Bu teslim alma politikasının bugüne dair olmadığını 21 yıldır iktidarda olan AKP MHP faşist bloğu iktidara geldiği günden itibaren ülkeyi teslim alma mücadelesi yürüttüğü, tüm Türkiye halkları tarafından ifşa edilmiş bir realitedir.

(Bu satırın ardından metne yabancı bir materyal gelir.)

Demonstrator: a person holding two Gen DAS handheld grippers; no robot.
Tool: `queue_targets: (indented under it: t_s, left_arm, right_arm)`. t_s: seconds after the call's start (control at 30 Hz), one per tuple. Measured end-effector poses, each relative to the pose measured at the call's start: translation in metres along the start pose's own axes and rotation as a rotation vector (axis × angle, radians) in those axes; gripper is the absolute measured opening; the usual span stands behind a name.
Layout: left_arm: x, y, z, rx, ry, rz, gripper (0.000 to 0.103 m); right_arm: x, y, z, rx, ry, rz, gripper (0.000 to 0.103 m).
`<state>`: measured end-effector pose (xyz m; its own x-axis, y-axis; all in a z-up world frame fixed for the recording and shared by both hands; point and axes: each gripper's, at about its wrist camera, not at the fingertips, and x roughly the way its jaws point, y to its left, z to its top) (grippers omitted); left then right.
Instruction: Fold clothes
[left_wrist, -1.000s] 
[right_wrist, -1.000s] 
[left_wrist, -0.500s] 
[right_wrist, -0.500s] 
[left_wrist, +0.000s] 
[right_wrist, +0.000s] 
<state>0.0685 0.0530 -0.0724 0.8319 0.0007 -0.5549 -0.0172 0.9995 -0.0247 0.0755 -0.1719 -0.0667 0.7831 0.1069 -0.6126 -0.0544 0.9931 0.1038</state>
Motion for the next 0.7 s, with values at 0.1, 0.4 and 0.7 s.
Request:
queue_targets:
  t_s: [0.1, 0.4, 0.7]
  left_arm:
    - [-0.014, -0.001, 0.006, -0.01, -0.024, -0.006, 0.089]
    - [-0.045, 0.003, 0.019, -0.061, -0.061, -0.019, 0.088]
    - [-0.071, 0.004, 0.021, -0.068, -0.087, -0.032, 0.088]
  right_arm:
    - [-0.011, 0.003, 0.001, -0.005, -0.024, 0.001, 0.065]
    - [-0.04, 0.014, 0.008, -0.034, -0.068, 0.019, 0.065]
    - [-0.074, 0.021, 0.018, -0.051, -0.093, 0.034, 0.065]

Her bir değere saldırarak yok etme politikası uygulayarak yıldırmaya, sindirmeye çalışan faşist blok mücadelemizin değerlerine anlam katan kadınları seçim öncesi rehin alarak 14 Mayıs’ta kaybedeceğini bugün resmen ilan etmiştir.
Tarihten günümüze kadar çok iyi biliyoruz ki özgür kadın duruşunun en büyük düşmanı savaş ve şiddetle yüklü erkek egemen akıl ve ideolojisidir. Bu akıl AKP-MHP faşist bloğunda vücut bulmuştur. Tek başına iktidar olma şansı olmayan, faşist blokla birlikte yenileceğini anlayan iktidarın son çırpınışlarını görüyor ve okuyoruz. Seçme ve seçilme iradesinin tahakküm altına alınabileceğini düşünmek geçmişten ders çıkarılmadığının göstergesi olduğu kadar içinde bulunulan gafletin de göstergesidir. Bilinmelidir ki bu toprakların kadınları özgürlüğe, insanlık değerlerine ve nihayetinde kazanacağına olan inançlarıyla tekçi, talancı, sömürgeci erkek zihniyete karşı mücadelesini hep yükseltmiş ve halkına tarihine sırtını dayamıştır.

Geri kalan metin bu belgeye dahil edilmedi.